MALETS11_Borg_EquivTest

The figure shows 90% confidence intervals of the differences between treatment RETRO and ReqSimile – positive values mean better recall, precision, and F-measure. The zone of indifference clearly does not cover any of the confidence intervals – the results are as expected statistically inconclusive. But as shown by the mean values, the subjects supported by RETRO performed a little better… Maybe slightly better tracing tools are beneficial to developers after all? More research on return on investment of improved tracing accuracy is clearly needed!

Implications for Research

  • The first use of statistical equivalence testing in software engineering – turning traditional difference testing around.
  • An experimental design for exploring whether small tool improvements spill over to humans.
  • Results strengthen Cuddeback’s work from RE’10 and Dekhtyar’s statistical extension from RE’11 – developers tend to balance precision and recall when doing traceability tasks.

Implications for Practice

  • Better tracing tools appear to help developers do more accurate change impact analysis.
Markus Borg and Dietmar Pfahl. In Proc. of the International Workshop on Machine Learning Technologies in Software Engineering, pp. 27-34, Lawrence, KS, 2011. (link, preprint)

Abstract

Large-scale software development generates an ever-growing amount of information. Multiple research groups have proposed using approaches from the domain of information retrieval (IR) to recover traceability. Several enhancement strategies have been initially explored using the laboratory model of IR evaluation for performance assessment.
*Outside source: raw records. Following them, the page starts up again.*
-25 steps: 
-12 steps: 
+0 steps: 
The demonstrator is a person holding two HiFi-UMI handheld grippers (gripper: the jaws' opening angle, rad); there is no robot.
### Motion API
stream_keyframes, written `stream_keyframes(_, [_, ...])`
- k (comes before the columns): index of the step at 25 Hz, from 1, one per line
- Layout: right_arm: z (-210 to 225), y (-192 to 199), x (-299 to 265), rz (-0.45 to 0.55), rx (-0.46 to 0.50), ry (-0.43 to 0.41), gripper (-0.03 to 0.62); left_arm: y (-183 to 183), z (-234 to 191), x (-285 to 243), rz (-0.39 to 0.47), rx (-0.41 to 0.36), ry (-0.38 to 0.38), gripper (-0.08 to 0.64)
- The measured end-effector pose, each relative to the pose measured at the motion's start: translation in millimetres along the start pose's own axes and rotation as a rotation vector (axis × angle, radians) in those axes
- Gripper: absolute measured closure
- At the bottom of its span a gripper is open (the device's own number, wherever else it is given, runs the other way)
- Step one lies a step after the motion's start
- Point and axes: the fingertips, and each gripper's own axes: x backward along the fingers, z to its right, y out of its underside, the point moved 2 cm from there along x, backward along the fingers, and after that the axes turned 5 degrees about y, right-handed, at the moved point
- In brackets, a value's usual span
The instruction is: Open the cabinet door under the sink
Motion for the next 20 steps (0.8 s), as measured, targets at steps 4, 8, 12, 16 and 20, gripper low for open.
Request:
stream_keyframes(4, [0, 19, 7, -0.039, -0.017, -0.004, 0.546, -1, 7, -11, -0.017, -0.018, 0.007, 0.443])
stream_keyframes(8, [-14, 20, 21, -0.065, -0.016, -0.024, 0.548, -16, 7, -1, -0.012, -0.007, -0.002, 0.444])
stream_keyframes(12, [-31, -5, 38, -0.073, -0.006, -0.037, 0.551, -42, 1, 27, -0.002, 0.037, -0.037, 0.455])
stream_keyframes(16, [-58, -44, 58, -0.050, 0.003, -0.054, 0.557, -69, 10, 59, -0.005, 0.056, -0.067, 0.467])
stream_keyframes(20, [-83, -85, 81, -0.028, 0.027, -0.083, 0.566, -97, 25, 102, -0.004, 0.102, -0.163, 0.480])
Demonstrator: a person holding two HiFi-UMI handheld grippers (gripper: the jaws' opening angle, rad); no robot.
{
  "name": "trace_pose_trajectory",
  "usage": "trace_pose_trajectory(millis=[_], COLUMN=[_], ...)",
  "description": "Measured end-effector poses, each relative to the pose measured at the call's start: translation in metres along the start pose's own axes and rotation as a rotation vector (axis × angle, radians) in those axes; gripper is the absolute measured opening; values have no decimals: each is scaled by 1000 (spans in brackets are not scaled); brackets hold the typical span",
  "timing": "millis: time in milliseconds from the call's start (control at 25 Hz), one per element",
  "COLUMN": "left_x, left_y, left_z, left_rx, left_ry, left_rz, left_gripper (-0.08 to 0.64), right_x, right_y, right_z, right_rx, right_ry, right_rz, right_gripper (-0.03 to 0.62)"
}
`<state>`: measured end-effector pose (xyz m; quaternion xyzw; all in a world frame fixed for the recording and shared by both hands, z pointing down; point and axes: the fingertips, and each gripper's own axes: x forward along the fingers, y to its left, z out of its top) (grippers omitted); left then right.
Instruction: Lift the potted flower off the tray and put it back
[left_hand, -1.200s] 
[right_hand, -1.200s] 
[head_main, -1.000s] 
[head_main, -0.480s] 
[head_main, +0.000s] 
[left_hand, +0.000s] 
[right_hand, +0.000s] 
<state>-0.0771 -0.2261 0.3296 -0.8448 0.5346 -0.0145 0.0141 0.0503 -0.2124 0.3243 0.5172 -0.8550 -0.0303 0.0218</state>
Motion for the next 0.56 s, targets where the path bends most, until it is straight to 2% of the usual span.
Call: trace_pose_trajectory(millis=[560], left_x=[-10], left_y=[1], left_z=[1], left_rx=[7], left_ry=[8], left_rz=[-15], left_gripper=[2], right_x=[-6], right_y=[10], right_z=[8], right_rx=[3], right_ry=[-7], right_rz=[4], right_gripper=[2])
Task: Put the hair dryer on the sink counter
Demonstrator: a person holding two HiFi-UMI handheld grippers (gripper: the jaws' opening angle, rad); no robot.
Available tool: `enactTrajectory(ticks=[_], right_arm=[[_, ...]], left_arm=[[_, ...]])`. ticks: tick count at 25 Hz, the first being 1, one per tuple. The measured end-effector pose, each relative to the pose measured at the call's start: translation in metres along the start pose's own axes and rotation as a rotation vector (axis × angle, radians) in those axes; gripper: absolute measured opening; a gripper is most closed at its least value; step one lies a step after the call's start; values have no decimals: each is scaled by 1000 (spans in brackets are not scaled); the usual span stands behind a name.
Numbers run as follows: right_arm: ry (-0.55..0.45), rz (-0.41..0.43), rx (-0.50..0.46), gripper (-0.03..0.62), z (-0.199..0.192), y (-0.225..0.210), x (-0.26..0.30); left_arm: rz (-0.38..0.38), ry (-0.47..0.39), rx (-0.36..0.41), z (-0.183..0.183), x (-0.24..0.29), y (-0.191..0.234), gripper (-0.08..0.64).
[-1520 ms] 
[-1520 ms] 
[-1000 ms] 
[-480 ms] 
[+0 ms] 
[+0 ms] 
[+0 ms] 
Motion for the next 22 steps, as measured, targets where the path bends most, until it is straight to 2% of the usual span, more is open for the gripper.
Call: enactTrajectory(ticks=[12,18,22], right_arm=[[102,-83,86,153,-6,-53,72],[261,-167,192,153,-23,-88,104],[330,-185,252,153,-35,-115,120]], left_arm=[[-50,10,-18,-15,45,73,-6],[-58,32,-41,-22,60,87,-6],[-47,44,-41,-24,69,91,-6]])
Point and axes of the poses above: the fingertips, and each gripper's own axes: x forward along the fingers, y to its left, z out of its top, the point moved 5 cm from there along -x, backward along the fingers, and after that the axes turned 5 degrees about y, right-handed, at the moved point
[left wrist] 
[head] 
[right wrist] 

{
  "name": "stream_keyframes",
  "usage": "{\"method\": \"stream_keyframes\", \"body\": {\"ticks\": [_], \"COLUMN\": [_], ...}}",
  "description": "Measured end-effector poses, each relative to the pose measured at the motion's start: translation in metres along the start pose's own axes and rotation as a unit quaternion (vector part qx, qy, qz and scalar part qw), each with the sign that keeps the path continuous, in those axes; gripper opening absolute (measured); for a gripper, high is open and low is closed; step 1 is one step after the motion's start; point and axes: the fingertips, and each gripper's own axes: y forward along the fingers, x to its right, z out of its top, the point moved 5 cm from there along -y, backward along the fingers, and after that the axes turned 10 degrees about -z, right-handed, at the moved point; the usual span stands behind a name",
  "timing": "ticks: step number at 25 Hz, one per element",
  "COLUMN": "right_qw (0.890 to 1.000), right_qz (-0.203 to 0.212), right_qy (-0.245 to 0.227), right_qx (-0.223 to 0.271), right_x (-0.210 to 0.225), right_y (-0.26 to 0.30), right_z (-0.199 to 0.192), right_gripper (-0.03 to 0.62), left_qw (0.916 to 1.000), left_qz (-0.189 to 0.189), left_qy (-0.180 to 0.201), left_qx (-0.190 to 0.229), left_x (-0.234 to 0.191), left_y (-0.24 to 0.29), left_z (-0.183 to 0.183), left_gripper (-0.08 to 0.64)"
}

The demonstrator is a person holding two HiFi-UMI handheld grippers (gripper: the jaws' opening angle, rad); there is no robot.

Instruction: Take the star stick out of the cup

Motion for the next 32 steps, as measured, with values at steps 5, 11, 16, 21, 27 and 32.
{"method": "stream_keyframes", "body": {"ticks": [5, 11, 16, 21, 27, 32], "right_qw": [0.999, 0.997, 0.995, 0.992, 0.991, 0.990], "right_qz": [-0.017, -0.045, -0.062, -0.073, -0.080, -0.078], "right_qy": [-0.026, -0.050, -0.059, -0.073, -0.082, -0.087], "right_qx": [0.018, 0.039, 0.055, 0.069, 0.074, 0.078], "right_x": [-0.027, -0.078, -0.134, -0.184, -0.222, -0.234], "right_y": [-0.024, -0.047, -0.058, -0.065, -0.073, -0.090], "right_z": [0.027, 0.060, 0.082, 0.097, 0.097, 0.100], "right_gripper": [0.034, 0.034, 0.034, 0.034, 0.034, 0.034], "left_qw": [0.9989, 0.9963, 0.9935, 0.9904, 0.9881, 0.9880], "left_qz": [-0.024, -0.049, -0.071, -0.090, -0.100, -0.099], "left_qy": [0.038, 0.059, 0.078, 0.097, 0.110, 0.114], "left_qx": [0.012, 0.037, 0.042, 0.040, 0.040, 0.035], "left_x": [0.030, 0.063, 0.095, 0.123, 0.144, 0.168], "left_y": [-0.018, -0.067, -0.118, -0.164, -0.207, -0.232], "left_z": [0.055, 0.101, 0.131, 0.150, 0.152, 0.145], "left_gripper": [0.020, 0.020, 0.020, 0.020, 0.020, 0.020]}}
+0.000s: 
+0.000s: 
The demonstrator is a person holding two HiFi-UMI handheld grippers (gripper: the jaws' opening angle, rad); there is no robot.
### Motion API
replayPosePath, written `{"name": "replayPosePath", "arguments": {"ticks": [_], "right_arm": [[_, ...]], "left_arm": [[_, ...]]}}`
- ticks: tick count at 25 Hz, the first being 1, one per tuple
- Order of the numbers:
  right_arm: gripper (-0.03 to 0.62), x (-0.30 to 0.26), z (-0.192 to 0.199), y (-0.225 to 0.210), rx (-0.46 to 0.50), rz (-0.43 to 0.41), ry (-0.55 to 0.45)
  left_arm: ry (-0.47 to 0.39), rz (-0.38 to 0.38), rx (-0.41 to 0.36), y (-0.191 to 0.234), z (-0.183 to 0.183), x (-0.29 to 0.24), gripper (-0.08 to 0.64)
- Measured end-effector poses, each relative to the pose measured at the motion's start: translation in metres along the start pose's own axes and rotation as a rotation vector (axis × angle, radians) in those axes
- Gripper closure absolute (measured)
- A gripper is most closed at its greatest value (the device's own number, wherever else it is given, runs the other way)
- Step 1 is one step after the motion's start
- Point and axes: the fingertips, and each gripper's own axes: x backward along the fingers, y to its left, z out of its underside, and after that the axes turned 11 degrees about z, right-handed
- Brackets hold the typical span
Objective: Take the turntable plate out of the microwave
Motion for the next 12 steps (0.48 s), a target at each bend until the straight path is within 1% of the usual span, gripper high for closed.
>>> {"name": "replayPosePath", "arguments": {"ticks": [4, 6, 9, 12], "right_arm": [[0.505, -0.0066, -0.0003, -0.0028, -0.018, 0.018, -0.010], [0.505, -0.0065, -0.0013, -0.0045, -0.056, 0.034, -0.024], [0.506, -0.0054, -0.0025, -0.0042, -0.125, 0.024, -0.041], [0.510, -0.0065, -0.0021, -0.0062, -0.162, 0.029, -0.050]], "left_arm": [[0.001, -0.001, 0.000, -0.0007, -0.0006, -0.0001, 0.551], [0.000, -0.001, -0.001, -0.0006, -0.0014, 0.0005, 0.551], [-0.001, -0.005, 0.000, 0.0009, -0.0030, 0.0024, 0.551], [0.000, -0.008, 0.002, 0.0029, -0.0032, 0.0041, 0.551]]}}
We conducted a pilot experiment using printed candidate lists from the tools RETRO and ReqSimile to investigate how different quality levels of tool output affect the tracing accuracy of engineers. Statistical testing of equivalence, commonly used in medicine, has been conducted to analyze the data. The low number of subjects in this pilot experiment resulted neither in statistically significant equivalence nor difference. While our results are not conclusive, there are indications that it is worthwhile to investigate further into the actual value of improving tool support for semi-automatic traceability recovery. For example, our pilot experiment showed that the effect size of using RETRO versus ReqSimile is of practical significance regarding precision and F-measure. The interpretation of the effect size regarding recall is less clear. The experiment needs to be replicated with more subjects and on varying tasks to draw firm conclusions.